▶ **Task instructions**: Once you reach the line holding "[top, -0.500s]", write out that line and every later one exactly, ending with the last line of the data; write nothing else.

Source data
* * * * * * * * *

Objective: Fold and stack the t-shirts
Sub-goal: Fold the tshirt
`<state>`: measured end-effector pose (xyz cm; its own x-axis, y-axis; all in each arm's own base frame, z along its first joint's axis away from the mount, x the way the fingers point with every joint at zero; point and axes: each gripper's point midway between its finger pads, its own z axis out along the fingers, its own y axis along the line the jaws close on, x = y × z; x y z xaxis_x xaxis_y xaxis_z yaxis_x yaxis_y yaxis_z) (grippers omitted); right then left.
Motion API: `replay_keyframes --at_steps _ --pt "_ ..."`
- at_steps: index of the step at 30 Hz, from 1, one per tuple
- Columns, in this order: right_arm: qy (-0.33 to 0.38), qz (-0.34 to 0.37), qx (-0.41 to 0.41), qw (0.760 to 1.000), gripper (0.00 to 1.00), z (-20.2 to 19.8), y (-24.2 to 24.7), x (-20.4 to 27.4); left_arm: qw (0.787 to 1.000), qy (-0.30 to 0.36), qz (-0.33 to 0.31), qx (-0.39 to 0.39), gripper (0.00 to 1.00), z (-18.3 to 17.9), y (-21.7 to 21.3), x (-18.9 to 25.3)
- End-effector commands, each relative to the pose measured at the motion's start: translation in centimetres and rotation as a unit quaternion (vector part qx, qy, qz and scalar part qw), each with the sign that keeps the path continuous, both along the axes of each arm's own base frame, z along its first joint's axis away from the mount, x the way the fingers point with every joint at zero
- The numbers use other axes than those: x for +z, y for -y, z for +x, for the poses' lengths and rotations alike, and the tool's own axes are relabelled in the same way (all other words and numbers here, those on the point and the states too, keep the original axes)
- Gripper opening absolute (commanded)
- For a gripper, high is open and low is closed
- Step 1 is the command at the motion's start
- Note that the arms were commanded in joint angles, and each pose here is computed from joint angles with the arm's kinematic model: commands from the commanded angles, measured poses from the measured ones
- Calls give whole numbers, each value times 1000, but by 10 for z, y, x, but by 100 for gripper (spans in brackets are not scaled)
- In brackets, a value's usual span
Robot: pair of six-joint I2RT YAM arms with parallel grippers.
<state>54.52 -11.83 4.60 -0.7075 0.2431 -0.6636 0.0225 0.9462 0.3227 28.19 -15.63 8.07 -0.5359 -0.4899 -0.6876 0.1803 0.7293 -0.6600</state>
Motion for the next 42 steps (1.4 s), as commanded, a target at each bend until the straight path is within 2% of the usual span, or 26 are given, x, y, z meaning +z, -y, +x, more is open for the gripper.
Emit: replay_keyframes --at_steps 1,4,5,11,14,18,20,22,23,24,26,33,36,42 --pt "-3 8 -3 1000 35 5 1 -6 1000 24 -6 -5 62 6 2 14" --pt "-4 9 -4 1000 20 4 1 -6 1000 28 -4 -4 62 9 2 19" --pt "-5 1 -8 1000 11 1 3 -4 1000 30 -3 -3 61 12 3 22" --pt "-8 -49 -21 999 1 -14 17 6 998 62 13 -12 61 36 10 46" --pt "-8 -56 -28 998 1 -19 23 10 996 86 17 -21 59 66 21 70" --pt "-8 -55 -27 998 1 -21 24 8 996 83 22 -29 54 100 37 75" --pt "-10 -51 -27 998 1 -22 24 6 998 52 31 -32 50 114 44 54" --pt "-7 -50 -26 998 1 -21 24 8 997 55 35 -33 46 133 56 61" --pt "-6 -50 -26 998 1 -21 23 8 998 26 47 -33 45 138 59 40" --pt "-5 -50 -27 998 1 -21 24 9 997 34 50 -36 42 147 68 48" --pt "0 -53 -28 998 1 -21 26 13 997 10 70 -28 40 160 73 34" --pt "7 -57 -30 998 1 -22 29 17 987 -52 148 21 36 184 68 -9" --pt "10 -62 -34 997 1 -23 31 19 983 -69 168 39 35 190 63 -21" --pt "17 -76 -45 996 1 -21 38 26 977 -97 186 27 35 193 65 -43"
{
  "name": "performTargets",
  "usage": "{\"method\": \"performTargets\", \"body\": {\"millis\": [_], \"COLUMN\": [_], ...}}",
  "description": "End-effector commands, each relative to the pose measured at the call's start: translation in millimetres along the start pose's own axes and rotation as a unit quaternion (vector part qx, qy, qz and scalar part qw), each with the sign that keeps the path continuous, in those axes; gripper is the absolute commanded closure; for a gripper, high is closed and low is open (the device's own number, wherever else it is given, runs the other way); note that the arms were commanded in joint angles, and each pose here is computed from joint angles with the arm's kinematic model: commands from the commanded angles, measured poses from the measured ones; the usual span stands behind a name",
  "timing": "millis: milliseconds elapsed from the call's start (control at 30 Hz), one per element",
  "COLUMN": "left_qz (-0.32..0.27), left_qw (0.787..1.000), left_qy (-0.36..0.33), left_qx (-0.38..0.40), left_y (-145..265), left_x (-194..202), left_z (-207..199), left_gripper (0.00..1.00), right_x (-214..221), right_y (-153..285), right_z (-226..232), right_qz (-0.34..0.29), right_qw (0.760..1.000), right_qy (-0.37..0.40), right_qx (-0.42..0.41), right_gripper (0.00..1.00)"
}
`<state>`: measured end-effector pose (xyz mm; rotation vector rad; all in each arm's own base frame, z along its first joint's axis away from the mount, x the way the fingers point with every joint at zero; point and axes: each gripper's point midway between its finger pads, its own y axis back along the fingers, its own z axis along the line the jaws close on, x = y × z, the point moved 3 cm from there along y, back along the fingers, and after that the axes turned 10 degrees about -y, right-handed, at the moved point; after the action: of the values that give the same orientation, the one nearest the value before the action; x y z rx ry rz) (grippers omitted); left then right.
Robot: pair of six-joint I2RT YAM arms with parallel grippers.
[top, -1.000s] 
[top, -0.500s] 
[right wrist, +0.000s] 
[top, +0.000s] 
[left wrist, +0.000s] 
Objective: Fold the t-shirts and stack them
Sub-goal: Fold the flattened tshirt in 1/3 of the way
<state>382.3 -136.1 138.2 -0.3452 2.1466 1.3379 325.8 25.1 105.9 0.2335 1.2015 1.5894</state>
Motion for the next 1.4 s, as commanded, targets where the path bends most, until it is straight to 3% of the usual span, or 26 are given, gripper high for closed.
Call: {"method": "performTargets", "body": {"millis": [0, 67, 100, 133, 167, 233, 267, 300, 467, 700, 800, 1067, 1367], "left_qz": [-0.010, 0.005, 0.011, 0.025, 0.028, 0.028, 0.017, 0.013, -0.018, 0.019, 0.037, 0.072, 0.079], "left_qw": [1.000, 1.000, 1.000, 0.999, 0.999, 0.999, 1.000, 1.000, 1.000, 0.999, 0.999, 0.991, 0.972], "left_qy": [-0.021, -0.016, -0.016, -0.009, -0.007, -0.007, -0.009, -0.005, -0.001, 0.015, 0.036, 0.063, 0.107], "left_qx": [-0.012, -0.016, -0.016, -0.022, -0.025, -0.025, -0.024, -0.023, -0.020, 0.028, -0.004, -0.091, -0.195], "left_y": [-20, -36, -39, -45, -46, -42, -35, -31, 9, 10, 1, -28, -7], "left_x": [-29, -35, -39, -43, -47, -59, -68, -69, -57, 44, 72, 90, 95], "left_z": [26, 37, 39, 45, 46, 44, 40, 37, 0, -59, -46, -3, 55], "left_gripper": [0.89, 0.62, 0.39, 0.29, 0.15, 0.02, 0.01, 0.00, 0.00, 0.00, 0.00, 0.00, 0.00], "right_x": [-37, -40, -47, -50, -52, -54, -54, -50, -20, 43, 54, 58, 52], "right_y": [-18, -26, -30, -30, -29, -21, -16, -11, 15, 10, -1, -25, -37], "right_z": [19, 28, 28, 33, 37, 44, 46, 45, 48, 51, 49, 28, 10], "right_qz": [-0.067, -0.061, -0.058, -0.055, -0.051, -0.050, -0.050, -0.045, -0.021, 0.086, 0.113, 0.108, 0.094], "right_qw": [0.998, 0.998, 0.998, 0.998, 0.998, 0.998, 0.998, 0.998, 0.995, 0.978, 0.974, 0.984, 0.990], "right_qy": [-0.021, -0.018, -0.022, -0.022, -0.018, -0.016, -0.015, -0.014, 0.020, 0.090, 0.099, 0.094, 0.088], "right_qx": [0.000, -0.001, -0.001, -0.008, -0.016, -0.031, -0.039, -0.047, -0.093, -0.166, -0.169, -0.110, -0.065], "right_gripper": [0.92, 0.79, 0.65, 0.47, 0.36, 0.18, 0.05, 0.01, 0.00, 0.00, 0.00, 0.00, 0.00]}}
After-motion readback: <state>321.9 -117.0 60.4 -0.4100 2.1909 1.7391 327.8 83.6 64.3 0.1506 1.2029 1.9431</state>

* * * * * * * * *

▶ **Response below**:
[top, -0.500s] 
[right wrist, +0.000s] 
[top, +0.000s] 
[left wrist, +0.000s] 
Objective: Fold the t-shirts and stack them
Sub-goal: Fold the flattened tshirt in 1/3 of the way
<state>382.3 -136.1 138.2 -0.3452 2.1466 1.3379 325.8 25.1 105.9 0.2335 1.2015 1.5894</state>
Motion for the next 1.4 s, as commanded, targets where the path bends most, until it is straight to 3% of the usual span, or 26 are given, gripper high for closed.
Call: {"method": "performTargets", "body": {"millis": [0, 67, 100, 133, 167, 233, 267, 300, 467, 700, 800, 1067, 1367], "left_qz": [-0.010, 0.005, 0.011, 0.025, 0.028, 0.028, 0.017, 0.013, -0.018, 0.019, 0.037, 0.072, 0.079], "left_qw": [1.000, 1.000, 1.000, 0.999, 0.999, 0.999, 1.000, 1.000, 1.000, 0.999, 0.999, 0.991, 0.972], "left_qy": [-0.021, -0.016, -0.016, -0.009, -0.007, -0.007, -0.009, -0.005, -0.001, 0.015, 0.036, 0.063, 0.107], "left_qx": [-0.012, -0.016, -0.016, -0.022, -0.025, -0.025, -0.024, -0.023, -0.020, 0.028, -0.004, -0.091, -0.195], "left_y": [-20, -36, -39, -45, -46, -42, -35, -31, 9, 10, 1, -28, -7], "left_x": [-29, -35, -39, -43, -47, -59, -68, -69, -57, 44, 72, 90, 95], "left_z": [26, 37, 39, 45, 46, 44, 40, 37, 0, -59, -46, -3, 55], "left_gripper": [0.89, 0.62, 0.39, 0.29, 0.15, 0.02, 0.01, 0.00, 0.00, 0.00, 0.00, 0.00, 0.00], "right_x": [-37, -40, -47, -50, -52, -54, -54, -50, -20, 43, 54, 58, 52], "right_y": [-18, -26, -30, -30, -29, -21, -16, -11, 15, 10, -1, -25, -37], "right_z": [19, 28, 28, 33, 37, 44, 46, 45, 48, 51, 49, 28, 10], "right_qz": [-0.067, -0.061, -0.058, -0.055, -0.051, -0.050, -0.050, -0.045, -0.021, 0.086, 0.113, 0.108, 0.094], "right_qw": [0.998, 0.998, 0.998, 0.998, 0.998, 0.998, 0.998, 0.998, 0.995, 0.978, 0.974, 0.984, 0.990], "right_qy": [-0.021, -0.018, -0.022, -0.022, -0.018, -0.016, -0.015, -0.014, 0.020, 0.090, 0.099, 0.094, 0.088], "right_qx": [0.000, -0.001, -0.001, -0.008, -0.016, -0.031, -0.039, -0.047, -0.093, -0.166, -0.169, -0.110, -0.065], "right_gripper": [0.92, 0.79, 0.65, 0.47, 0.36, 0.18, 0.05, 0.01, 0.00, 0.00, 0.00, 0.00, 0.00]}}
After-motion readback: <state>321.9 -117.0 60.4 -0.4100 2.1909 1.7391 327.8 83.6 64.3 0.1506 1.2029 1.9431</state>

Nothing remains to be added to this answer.